Геленджик от испуга забился под крыльцо. Жена убежала в дом, а музыкант как стоял, так и сел на ступеньки. И тут, в этот торжественный, счастливый для щенка момент появился отправлявшийся на сейнер Борщ.
– Послушайте, – сказал музыкант, – у вас когда-нибудь бывают дни рождения?
– Когда-нибудь бывают.
– Хотите, я вам сделаю подарок? Вон под крыльцом чистокровный колли. Ради бога, возьмите его себе или деньте куда-нибудь. Зовут его Геленджик, я был его хозяином всего час, счастливым хозяином. А теперь… – Он махнул рукой.
Пузатый корабль напомнил Геленджику двор, где он бегал со своими четырьмя братьями и единственной сестренкой. Посередине возвышался дом с окошками и дверьми, кое-где лежали разные интересные вещи: две бухты каната, лебедки, сети, корзины для рыбы. Только под ногами была не земля, а деревянный настил. А землю, несколько ведер песка, Геленджик нашел в трюме, в укромном уголке.
Море показалось Геленджику огромным, как небо. Может, это было черное море, или синее, или красное, пес не знал. Собаки не различают цветов. Мир для них состоит из двух красок: из черной и белой. Если бы спросили у Геленджика, какого цвета ярко-красный помидор, он бы ответил, что черного. Конечно, для нас, людей, мир, состоящий только из двух красок, показался бы скучным, но собаки к этому привыкли.

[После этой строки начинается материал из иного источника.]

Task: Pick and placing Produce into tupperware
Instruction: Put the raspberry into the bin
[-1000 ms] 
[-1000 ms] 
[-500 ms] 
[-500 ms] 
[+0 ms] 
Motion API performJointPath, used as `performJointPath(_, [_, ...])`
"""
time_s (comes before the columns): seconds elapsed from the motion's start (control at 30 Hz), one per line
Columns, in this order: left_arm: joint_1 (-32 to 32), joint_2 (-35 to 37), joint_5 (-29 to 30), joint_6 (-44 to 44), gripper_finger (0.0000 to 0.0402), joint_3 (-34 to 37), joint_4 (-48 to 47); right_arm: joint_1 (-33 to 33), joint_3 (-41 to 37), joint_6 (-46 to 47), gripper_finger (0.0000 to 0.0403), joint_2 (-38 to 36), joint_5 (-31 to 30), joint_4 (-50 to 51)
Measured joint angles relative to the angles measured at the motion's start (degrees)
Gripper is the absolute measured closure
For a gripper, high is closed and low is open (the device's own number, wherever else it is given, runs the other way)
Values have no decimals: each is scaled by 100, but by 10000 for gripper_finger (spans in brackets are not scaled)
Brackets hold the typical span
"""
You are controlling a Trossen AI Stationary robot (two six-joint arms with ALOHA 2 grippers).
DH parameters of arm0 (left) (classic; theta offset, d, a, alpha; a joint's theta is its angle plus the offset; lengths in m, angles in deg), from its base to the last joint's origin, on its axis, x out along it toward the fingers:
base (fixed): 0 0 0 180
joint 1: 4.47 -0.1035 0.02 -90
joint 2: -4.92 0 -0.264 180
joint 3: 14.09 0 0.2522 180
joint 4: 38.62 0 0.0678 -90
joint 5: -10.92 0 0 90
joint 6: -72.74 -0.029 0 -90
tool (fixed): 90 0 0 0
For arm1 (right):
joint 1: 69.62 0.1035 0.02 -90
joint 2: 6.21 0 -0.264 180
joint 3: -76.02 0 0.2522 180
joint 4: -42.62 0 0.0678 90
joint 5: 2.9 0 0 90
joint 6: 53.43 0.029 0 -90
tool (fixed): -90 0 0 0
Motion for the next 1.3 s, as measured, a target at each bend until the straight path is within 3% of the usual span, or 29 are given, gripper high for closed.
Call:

В первую же неделю своего пребывания на сейнере пес понял, что главный на судне Табак, что он не любит, когда кто-нибудь во время работы бездельничает или мешается под ногами. Но Геленджик не мог себе отказать в удовольствии вытаскивать из воды вместе со всеми сети с рыбой. Он тоже весело хватался за веревку и старался тянуть. Если же его сердито прогоняли, он хватал кого-нибудь за штаны и тянул. Геленджик считал, что помогает ловить рыбу. Какую рыбу, ему было все равно: может, скумбрию, может, сельдь, может, осетра или кефаль. Все рыбы казались ему одинаковыми, ко всем рыбам он относился с одинаковым безразличием. Они были очень скользкие и противно вздрагивали, когда он их касался носом.
Борщ посмотрел на часы.
– Время обеда, значит? На шторм тебе, братец, наплевать? Тебе подавай жратву. Собака она и есть собака. – Он загремел кастрюлями. – Условный рефлекс называется. Подошло время, и подавай есть. После академика Павлова знаем мы о вас, о собаках, все. Не зря Павлов памятник вам, собакам, поставил. Не слыхал? Ну, что ты на меня смотришь, как будто что-нибудь понимаешь? Я вот с тобой говорю, как с человеком, а ты ничего не понимаешь. Только строишь глазки, делаешь вид, что понимаешь.